Today, NCTA filed a Petition for Review of the FCC’s February 26, 2015 order which reclassified broadband Internet service as a public utility, or telecommunications service, under Title II of the Communications Act. We filed in the U.S. Court of Appeals for the D.C. Circuit.
So why are we appealing? It has nothing to do with net neutrality. Indeed, for the better part of two decades our companies have invested billions of dollars into building, maintaining, and improving an open Internet experience for our customers. Our industry has supported the FCC’s original open Internet principles and the 2010 order, which we did not appeal. And we have continued to live by the Open Internet rules even after the courts rejected them.
Unfortunately, the FCC’s recent action goes well beyond restoring enforceable rules, and contrary to Congress’ direction, forces an outdated regulatory model on today’s modern Internet. Among the harms, Title II could lead to the imposition of rate regulation, higher taxes and fees, increased cost of broadband deployment and the ability for government to set the terms and conditions of business relationships. The enormous breadth and ambiguity of the FCC’s new-found power will create uncertainty and conflict for years to come; depressing investment in new and better networks, and chilling development of new technologies, apps and services. Given the sweeping implications for the entire Internet, we believe the Commission’s action must be reviewed by the courts.

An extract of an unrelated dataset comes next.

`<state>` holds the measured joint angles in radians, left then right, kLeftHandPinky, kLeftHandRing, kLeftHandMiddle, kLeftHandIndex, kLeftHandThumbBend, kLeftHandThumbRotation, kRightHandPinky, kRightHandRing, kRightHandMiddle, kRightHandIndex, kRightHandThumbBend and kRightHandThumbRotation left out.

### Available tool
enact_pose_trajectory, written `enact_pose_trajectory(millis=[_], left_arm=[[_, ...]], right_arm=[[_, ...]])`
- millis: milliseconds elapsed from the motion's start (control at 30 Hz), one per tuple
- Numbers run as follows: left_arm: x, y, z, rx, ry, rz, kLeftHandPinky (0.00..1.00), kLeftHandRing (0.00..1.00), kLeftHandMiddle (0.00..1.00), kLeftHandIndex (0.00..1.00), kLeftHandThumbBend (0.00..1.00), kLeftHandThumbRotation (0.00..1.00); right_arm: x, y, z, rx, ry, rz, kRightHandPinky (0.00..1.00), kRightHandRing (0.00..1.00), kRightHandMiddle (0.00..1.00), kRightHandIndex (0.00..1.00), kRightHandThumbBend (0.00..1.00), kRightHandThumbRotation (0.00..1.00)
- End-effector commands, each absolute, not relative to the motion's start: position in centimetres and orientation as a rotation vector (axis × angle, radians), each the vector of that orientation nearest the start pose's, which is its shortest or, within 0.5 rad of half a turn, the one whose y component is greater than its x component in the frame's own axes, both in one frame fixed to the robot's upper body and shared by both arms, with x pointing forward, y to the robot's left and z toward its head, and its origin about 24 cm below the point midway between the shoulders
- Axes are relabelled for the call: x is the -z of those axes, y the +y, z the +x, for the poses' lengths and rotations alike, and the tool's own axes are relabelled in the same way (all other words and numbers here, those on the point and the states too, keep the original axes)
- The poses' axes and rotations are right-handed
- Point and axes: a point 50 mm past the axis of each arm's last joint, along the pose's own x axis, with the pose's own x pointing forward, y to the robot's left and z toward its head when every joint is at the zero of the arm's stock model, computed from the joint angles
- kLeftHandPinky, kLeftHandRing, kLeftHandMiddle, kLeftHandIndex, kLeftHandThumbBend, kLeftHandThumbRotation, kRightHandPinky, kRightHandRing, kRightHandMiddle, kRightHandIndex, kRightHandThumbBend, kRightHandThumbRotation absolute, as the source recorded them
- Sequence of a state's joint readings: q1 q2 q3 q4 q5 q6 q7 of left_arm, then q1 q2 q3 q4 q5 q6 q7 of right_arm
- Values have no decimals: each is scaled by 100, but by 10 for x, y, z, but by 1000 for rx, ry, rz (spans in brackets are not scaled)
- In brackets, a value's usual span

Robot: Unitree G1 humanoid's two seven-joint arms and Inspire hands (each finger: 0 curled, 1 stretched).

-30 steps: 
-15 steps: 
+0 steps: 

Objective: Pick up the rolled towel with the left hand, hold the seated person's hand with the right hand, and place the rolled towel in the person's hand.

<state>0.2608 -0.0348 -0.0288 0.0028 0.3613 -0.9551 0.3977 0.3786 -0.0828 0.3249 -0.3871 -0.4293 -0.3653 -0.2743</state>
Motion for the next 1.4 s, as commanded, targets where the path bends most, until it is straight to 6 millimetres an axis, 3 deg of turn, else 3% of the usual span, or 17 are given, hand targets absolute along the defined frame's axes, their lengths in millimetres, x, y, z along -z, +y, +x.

We do not relish the prospect of costly litigation or lingering business uncertainty. And for that reason, we are encouraged by the recent statements made by several Congressional leaders acknowledging the constructive role that Congress can play in adopting permanent, enforceable net neutrality rules without the harmful consequences that Title II brings. But regrettably, until that time, it will fall to the courts to protect consumers from the misguided action of the FCC.